Consistent performance at work has won S. Ravichandran an award and his genial nature, many hearts in Triplicane. Prince Frederick meets this extraordinary postman
When I meet him at Singarachari Street, S. Ravichandran has just finished delivering a huge stack of letters. After a short chat, he will return to the Triplicane Post Office to collect another pile for yet another round of deliveries, the last for the day.
This 54-year-old postman has a reputation to guard: he was honoured recently by the Mylapore Academy for consistently delivering all the letters and posts assigned to him without carrying any over to the next day. “Our target is to start every day afresh, without having to deliver the previous day’s posts. We’ll have to maintain 100 p.c. delivery rates for registered posts, speed posts and money orders, at any cost,” says Ravichandran.
Realising that he is in a ‘one-day match’ with a steep asking rate, I race through my questions.
He is extremely modest while discussing his performance, suggesting that every postman at Triplicane P.O. gives his best and that he was lucky to have had a figure that put him ahead of the rest.
“My overall tally was good – I was told by the postmaster and the public relation inspector that I had an almost 100 p.c. delivery rate. It was 99.7 p.c. or 99.8 p.c. or something in the vicinity,” says Ravichandran.
Postmen are also assessed for how they relate to the people they serve. On that count, Ravichandran seems capable of a perfect score, a hundred per cent success rate.
While I keep him engaged in a 20-minute conversation at Singarachari Street, many passersby wave to him. A few stop to exchange pleasantries. One of them, T. Jagannathan, tells me what makes Ravichandran special and his achievement, exceptional.
“Most postmen will throw the letters carelessly and leave. Ravichandran takes the trouble to meet everyone and hand him the letter. He does this to ensure the letters and posts reach the intended recipients. Ravichandran is a boon to residents of Amudhasarathy Apartments where I live. There, many share names. For instance, we have five Balajis, ” says the 71-year-old Jagannathan, a resident of Car Street.
The septuagenarian’s assessment of postmen carries considerable weight for the reason that he served in the postal department. He retired as head sorter (higher selection grade I) at Railway Mail Service at Anna Road Post Office.

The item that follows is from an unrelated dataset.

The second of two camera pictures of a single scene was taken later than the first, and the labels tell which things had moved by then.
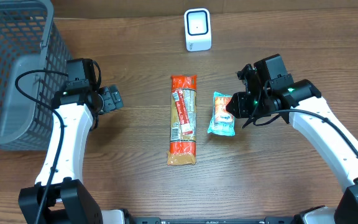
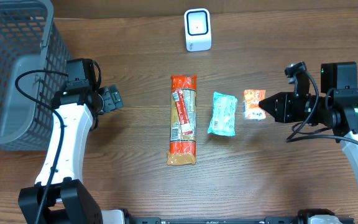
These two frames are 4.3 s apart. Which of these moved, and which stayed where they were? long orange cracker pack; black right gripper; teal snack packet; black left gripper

R. Rajaram, administrative officer at Vivekananda Kendra on Singarachari Street, thinks Ravichandran is forbearing, and does not retort when people snap at him.
“He has a smile for everyone. In the two years I have interacted with him, I have never seen him frown. Others at this office, who have known him for over a decade, also consider him an amazingly genial person,” says Rajaram.
Another well-wisher of his tells me he may top the popularity charts in Triplicane. Ravichandran is postman for Singarachari Street, Nagoji Rao Street, Car Street, North Tank Square, East Tank Square, South Tank Square and Hanumanth Rayan Koil Street.
The goodwill he has built over the years is what makes him feel good about living in Triplicane: he is a resident of Swami Street. “I was employed at Triplicane P.O. on ‘outsider posting’ (temporary) from 1978 to 1988 and then on extra departmental posting from 1988 to 1994. When my job was made permanent in 1994, I was posted to the T. Nagar Post Office in Pondy Bazaar. In 1999, when I returned to Triplicane, it was homecoming for me. When I was on temporary posting for a long time, my family asked me to give up and switch to some other profession. I refused. I wanted to make it as a postman. My colleague V. Rajangam helped me deal with the difficult times,” says Ravichandran.
Having served as a postman for so long, he will soon be in line for appointment as a clerk. Postmen generally aspire to that position. But not Ravichandran. Here is his explanation: “I want to be a postman all the way through my career: I want to be out there on the streets of Triplicane and stay in touch with its people. If I am confined to the office, I will miss them terribly.”